What to work on:
Below is some data; print it all back exactly.

Material provided:
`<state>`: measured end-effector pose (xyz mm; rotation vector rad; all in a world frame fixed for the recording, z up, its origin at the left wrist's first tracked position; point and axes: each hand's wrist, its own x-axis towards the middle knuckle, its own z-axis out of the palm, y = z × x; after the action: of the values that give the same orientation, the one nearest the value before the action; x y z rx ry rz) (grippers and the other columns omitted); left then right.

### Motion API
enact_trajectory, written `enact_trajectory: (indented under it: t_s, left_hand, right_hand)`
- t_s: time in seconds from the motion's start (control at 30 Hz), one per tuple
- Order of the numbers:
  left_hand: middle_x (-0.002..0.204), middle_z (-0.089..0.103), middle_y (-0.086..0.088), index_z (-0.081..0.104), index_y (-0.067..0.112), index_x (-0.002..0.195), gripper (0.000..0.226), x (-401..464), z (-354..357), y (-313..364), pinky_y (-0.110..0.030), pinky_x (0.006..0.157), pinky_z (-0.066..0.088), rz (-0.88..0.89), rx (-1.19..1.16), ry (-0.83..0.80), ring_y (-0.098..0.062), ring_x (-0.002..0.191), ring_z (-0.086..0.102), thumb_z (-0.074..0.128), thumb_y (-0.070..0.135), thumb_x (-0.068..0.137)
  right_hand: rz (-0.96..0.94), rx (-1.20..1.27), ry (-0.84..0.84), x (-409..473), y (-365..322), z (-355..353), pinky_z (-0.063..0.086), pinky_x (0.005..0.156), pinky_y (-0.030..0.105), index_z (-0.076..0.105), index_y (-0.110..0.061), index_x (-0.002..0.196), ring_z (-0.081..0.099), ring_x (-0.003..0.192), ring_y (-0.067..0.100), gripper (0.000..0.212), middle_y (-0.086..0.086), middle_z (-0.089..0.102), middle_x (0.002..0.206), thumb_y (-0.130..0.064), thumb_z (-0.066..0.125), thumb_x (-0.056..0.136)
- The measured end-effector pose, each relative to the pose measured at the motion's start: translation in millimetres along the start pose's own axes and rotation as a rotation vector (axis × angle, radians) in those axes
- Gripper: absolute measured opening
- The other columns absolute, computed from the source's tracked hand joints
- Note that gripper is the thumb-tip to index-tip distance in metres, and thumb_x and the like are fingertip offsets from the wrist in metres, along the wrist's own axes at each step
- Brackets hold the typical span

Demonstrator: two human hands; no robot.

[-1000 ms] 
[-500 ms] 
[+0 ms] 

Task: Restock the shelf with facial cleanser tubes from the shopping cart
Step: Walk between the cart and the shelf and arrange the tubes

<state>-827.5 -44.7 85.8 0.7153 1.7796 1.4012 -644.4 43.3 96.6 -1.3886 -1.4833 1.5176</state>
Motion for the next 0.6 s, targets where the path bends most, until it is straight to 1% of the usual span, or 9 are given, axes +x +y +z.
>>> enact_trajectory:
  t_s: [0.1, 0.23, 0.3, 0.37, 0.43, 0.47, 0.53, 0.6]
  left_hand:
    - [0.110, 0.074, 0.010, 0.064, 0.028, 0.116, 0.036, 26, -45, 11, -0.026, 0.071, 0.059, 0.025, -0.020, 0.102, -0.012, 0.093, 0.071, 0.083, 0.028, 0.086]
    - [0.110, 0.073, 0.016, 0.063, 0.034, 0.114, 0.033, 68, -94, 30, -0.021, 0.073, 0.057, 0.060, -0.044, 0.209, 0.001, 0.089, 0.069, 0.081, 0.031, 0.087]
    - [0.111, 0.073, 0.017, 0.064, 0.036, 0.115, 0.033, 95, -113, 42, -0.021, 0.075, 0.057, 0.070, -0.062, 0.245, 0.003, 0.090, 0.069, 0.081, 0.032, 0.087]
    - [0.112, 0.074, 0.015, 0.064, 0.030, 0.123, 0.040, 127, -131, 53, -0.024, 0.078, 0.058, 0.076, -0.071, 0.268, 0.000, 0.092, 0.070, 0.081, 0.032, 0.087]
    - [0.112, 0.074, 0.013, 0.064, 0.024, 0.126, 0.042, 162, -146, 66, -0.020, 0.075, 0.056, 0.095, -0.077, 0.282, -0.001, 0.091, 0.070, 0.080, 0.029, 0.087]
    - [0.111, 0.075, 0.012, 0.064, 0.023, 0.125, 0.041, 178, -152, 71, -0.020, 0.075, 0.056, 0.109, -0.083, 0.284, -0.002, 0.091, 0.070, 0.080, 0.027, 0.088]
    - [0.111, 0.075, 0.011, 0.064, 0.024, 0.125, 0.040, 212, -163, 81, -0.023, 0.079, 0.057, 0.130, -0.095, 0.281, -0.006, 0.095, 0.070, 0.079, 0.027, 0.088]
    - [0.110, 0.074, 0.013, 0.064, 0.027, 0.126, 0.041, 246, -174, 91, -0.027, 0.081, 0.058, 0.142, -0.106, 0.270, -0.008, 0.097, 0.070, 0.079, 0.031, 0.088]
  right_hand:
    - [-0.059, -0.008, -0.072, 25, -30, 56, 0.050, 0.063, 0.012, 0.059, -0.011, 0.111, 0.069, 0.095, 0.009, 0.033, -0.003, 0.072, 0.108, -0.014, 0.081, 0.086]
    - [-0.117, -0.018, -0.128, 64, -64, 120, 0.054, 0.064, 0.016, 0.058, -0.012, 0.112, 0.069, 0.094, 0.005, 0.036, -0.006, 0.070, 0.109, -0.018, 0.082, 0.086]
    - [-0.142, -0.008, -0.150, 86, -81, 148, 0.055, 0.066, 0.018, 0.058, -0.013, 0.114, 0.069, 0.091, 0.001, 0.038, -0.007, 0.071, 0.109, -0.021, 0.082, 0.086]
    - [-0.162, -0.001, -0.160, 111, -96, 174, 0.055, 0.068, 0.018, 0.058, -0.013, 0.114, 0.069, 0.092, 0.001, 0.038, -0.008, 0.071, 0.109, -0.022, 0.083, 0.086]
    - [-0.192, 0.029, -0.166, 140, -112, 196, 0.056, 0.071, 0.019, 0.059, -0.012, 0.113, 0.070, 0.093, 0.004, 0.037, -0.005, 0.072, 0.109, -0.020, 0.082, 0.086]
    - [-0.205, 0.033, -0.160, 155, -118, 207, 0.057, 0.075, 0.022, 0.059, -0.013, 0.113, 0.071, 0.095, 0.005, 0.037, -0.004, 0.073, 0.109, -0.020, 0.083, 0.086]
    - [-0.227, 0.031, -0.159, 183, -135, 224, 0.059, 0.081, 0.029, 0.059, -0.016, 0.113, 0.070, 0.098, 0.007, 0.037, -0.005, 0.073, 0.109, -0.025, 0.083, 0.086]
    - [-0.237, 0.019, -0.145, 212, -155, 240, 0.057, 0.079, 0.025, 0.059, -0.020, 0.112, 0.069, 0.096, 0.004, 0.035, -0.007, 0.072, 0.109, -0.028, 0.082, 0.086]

Response to the task:
`<state>`: measured end-effector pose (xyz mm; rotation vector rad; all in a world frame fixed for the recording, z up, its origin at the left wrist's first tracked position; point and axes: each hand's wrist, its own x-axis towards the middle knuckle, its own z-axis out of the palm, y = z × x; after the action: of the values that give the same orientation, the one nearest the value before the action; x y z rx ry rz) (grippers and the other columns omitted); left then right.

### Motion API
enact_trajectory, written `enact_trajectory: (indented under it: t_s, left_hand, right_hand)`
- t_s: time in seconds from the motion's start (control at 30 Hz), one per tuple
- Order of the numbers:
  left_hand: middle_x (-0.002..0.204), middle_z (-0.089..0.103), middle_y (-0.086..0.088), index_z (-0.081..0.104), index_y (-0.067..0.112), index_x (-0.002..0.195), gripper (0.000..0.226), x (-401..464), z (-354..357), y (-313..364), pinky_y (-0.110..0.030), pinky_x (0.006..0.157), pinky_z (-0.066..0.088), rz (-0.88..0.89), rx (-1.19..1.16), ry (-0.83..0.80), ring_y (-0.098..0.062), ring_x (-0.002..0.191), ring_z (-0.086..0.102), thumb_z (-0.074..0.128), thumb_y (-0.070..0.135), thumb_x (-0.068..0.137)
  right_hand: rz (-0.96..0.94), rx (-1.20..1.27), ry (-0.84..0.84), x (-409..473), y (-365..322), z (-355..353), pinky_z (-0.063..0.086), pinky_x (0.005..0.156), pinky_y (-0.030..0.105), index_z (-0.076..0.105), index_y (-0.110..0.061), index_x (-0.002..0.196), ring_z (-0.081..0.099), ring_x (-0.003..0.192), ring_y (-0.067..0.100), gripper (0.000..0.212), middle_y (-0.086..0.086), middle_z (-0.089..0.102), middle_x (0.002..0.206), thumb_y (-0.130..0.064), thumb_z (-0.066..0.125), thumb_x (-0.056..0.136)
- The measured end-effector pose, each relative to the pose measured at the motion's start: translation in millimetres along the start pose's own axes and rotation as a rotation vector (axis × angle, radians) in those axes
- Gripper: absolute measured opening
- The other columns absolute, computed from the source's tracked hand joints
- Note that gripper is the thumb-tip to index-tip distance in metres, and thumb_x and the like are fingertip offsets from the wrist in metres, along the wrist's own axes at each step
- Brackets hold the typical span

Demonstrator: two human hands; no robot.

[-1000 ms] 
[-500 ms] 
[+0 ms] 

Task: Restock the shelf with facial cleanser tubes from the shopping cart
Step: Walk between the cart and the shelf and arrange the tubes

<state>-827.5 -44.7 85.8 0.7153 1.7796 1.4012 -644.4 43.3 96.6 -1.3886 -1.4833 1.5176</state>
Motion for the next 0.6 s, targets where the path bends most, until it is straight to 1% of the usual span, or 9 are given, axes +x +y +z.
>>> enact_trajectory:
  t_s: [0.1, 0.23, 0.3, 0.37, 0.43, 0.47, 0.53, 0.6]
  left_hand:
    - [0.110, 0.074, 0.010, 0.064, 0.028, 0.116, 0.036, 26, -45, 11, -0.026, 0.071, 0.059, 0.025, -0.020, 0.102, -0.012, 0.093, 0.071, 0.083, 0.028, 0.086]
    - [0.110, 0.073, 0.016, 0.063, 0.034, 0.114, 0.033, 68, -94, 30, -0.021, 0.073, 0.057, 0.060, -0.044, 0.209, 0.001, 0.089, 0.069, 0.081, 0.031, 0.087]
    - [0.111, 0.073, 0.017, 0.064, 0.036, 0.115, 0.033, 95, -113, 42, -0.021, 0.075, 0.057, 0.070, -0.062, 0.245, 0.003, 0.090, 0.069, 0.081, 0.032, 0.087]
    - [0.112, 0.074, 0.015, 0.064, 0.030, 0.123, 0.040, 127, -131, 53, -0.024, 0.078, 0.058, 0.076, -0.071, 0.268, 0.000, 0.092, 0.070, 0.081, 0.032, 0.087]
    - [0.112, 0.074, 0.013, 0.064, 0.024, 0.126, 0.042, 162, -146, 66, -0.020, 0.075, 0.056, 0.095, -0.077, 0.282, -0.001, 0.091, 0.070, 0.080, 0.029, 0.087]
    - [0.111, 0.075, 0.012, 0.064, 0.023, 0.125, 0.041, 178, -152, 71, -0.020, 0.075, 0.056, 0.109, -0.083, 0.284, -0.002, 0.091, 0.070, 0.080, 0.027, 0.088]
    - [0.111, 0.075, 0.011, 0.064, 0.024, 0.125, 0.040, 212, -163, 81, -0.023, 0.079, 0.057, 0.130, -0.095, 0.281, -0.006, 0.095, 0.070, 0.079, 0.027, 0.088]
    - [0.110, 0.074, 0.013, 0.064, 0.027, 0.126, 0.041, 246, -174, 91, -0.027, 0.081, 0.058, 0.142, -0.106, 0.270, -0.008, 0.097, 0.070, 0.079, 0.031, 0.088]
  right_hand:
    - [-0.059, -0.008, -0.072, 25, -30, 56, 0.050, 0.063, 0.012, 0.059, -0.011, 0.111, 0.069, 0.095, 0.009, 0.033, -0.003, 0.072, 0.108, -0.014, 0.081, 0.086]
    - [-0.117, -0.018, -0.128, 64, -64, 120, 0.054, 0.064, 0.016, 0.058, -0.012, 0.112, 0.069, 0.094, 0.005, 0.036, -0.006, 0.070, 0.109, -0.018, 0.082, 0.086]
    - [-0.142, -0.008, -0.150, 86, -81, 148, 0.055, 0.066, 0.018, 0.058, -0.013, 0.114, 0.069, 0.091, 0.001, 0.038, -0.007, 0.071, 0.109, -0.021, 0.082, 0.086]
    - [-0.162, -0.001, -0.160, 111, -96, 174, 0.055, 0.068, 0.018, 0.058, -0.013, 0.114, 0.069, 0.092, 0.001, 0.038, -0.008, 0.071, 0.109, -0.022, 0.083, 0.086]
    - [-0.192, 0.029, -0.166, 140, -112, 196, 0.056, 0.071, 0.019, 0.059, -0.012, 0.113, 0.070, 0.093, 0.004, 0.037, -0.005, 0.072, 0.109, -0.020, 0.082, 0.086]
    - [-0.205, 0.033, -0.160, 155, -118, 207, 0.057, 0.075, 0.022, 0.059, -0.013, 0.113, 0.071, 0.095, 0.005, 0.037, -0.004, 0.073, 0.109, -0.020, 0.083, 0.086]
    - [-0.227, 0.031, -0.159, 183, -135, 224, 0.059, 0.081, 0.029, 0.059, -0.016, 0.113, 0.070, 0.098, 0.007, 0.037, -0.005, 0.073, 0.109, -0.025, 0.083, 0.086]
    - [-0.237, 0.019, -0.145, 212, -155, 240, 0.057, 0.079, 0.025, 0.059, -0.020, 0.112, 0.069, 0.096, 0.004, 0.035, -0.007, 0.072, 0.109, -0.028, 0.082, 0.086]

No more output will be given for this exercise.